December 2, 2020 – Roche announced that its Elecsys Anti-SARS-CoV-2 S antibody test has received Emergency Use Authorization (EUA) from the U.S. Food and Drug Administration (FDA).
The serology test can be used to measure the level of antibodies in people who have been exposed to the SARS-CoV-2 virus. The EUA in the U.S. follows the launch of the Elecsys Anti-SARS-CoV-2 S antibody test for markets accepting the CE Mark announced September 18.

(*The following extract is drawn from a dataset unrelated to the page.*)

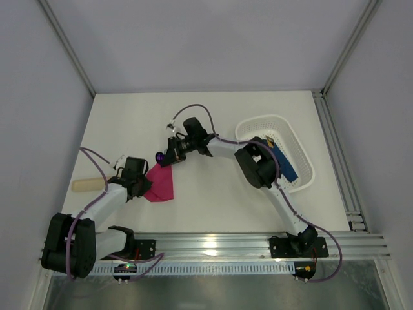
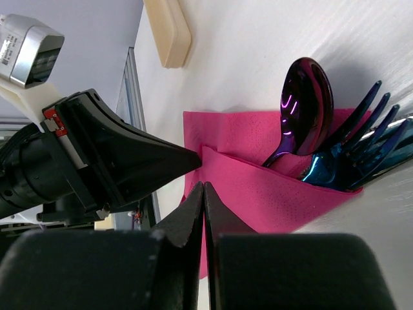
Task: Place the utensils on the paper napkin and roll it up
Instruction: Adjust the napkin at the center of the board.
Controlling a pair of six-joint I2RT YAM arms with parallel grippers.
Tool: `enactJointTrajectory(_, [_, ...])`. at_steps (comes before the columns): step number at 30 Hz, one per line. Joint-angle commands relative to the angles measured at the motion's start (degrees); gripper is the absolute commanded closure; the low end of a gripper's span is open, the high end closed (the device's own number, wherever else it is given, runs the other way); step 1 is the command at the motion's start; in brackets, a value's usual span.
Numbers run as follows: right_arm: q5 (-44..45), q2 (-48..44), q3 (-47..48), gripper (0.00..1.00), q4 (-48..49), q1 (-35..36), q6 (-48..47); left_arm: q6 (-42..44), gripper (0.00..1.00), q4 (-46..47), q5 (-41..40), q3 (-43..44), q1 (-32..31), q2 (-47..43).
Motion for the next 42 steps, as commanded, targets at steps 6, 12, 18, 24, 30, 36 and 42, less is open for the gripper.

In addition to its role in helping to measure a patient’s immune response, the test may help guide the allocation of plasma donations from recovered COVID-19 patients to current patients by identifying donors that have antibodies to SARS-CoV-2 virus. Convalescent plasma therapy is an investigational procedure that separates and removes the plasma from a patient’s blood.
The laboratory-based Elecsys Anti-SARS-CoV-2 S test runs on Roche’s widely available cobas e analyzers and is the latest addition to Roche’s diagnostic portfolio to help healthcare systems combat COVID-19 through testing in the laboratory and at the point of care. Currently, the portfolio includes molecular, serology and digital solutions that help healthcare professionals diagnose COVID-19 and provide optimal patient care during the initial stages of infection and the recovery phase, as well as following the resolution of infection.